Movember is a global movement focused on men’s health. There are four pillars of men’s health that Movember shines a spotlight on:
- Prostate Cancer
- Testicular Cancer
- Poor Mental Health
- Physical Inactivity
In this article, we focus on the fourth of those pillars. We will see, however, that all four pillars are interconnected.
Movember Pillars Overview
The Movember fundraisers have become a major world event since their inception in Australia in 2003. They have raised more than $650 million and funded more than a thousand programs to do with men’s health.
Originally, Movember was focused on the issue of prostate cancer. Over the years, the scope was broadened to cover the following:
Prostate Cancer
Prostate cancer is the most common cancer in men. Every single day, about 130 men are diagnosed with it, with one dying every forty-five minutes. The main things that a man can do to lessen his chances of getting prostate cancer is to maintain a healthy weight, eat a low sugar, high fiber, and vegetable diet, and get regular prostate health checks.
The Movember movement promotes awareness and knowledge of the issues surrounding this deadly disease.
Testicular Cancer
Movember funding is being used to support a project designed to gain an understanding of the biology of relapse in testicular cancer patients. This will help researchers identify why some men with early stage testicular cancer relapse while others do not.
Poor Mental Health
Poor mental health is a pervasive, but largely silent, problem among men. Movember fundraising resources go toward supporting the development and implementation of strategies and technologies to improve social connections and feelings of belonging among men. A special focus is on those who are at risk of becoming socially isolated.
Physical Inactivity
The fourth pillar of the Movember program is a relatively new addition. The focus here is on promoting increased physical activity in men. The challenge is for every man to get physically active for each of the thirty days of November, with the goal of adopting physical exercise as a lifestyle habit.
Consequences of an Inactive Lifestyle
Our bodies were designed for movement. The benefits of physical activity are huge, including improved mental wellbeing and physical strength. When we follow a sedentary, inactive lifestyle, it’s not surprising that we suffer negative health effects. Here are three of them:
Weight Gain
The fewer calories you burn off, the likelier you are to store excess energy on your body in the form of fat. Weight gain or loss is fundamentally a matter of caloric balance. Sedentary people tend to have a higher caloric intake which makes it more likely that they will consume more calories than they need each day.
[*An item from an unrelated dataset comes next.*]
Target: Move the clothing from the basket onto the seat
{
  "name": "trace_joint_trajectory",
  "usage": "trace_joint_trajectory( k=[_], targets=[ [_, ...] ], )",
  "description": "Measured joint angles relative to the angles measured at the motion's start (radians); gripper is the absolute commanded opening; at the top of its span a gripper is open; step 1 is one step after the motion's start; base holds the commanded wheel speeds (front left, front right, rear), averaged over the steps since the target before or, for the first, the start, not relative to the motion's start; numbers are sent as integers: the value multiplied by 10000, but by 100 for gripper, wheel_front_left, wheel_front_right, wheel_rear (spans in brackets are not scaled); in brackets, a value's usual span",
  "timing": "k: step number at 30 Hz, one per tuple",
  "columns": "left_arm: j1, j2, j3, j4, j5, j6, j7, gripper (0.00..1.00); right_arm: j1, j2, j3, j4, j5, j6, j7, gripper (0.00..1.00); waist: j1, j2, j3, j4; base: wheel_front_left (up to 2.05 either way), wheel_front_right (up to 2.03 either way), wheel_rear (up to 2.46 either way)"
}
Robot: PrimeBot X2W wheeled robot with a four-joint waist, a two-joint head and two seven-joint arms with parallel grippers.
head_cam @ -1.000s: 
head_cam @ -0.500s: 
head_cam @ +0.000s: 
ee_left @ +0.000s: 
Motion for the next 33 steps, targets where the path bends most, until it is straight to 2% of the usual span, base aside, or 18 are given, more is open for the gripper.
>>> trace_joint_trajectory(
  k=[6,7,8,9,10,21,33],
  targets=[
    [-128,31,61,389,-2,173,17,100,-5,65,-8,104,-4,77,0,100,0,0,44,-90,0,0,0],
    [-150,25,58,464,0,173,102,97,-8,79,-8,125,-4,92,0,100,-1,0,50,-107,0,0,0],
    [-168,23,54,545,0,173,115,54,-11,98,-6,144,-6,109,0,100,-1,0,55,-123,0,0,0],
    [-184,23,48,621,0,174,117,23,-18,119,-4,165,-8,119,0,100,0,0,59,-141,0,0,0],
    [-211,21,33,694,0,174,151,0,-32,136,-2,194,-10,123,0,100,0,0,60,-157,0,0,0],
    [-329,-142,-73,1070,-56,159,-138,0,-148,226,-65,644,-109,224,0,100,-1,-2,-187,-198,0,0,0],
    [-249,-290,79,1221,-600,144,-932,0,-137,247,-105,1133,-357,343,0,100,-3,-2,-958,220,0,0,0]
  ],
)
Then, because they are not exercising, they will not be able to burn off the excess, leading to weight gain.
Loss of Muscle and Bone Strength
Inactive people are not using their muscles as much as they should be. Muscle inactivity leads to weakness and atrophy, where the muscle gets smaller. That will make it harder to do everyday activities and also make you more susceptible to injury.
Cardiovascular Disease
People who are physically inactive are more likely to suffer from poor cardiovascular health. Lack of movement contributes to obesity, diabetes, hypertension, and endothelial dysfunction. Each of these are contributing factors of cardiovascular disease.
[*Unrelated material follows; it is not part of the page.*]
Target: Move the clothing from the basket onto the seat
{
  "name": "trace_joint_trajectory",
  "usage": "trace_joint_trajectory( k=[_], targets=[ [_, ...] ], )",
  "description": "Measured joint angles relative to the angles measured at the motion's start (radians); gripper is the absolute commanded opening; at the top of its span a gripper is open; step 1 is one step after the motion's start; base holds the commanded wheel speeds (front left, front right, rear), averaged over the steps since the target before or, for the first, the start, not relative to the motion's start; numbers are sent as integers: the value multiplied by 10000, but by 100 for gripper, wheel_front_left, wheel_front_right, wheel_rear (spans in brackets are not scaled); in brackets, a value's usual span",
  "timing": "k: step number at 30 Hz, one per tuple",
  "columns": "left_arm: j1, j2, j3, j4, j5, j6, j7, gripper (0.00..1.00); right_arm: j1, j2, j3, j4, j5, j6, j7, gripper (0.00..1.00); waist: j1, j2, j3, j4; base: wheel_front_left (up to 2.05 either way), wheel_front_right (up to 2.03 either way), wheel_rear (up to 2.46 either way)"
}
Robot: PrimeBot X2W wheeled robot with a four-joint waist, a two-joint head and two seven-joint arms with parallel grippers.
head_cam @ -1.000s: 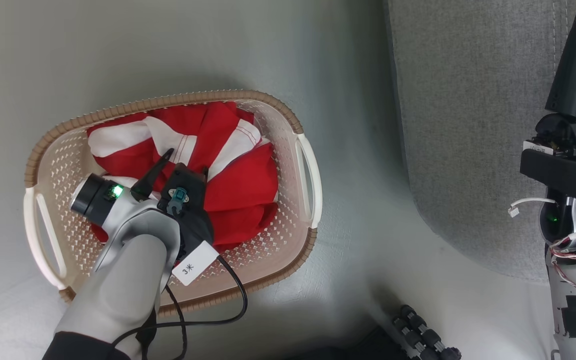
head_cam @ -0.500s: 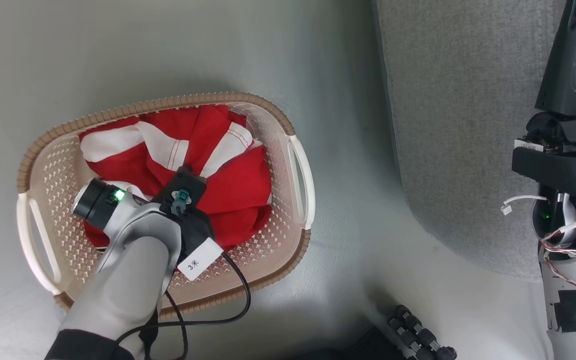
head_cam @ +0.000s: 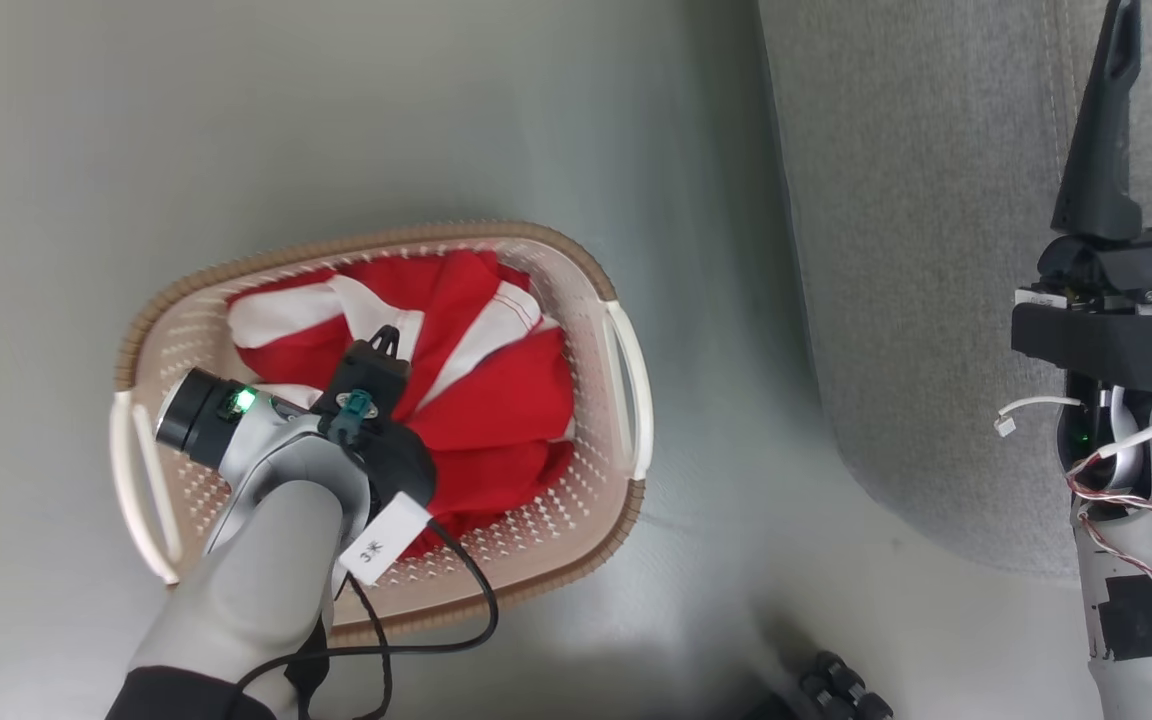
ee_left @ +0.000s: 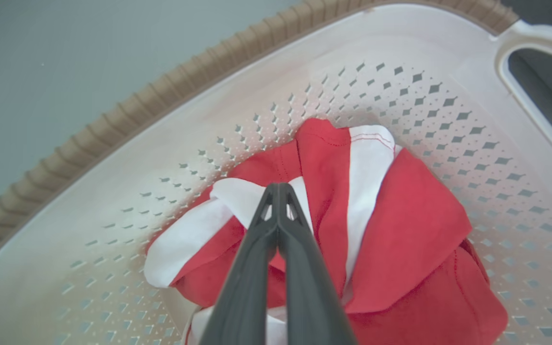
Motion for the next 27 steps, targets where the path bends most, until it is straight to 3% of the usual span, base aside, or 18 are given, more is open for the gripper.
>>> trace_joint_trajectory(
  k=[4,5,7,9,10,27],
  targets=[
    [63,-40,211,-86,-276,0,-226,0,41,0,-2,173,-50,42,-2,100,0,0,-243,126,0,0,0],
    [111,-48,268,-151,-336,2,-261,27,86,0,-2,221,-100,77,0,100,1,0,-330,167,0,0,0],
    [222,-67,376,-272,-550,2,-337,61,212,2,-6,368,-111,82,0,100,0,0,-520,247,0,0,0],
    [307,-79,510,-412,-802,2,-385,93,337,0,-10,533,-127,96,0,100,1,0,-727,326,0,0,0],
    [367,-81,573,-508,-880,2,-407,100,409,0,-10,612,-150,125,0,100,0,0,-836,364,0,0,0],
    [1876,-134,1653,-3716,-2151,58,-435,100,1818,132,445,1488,-353,378,0,100,-1,-1,-3195,962,0,0,0]
  ],
)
What is Cardiovascular Disease?
Cardiovascular disease is an encompassing term that includes heart attack, stroke, and coronary artery disease. It is a leading cause of death among men across the world. The number one cause of cardiac disease is atherosclerosis, where plaque builds up in the arteries.
What is Physical Inactivity?
According to the American Heart Association, adults should get thirty to sixty minutes of physical activity three to four times each week in order to promote cardiovascular fitness. Those who do not achieve this on a regular basis are considered to be physically inactive.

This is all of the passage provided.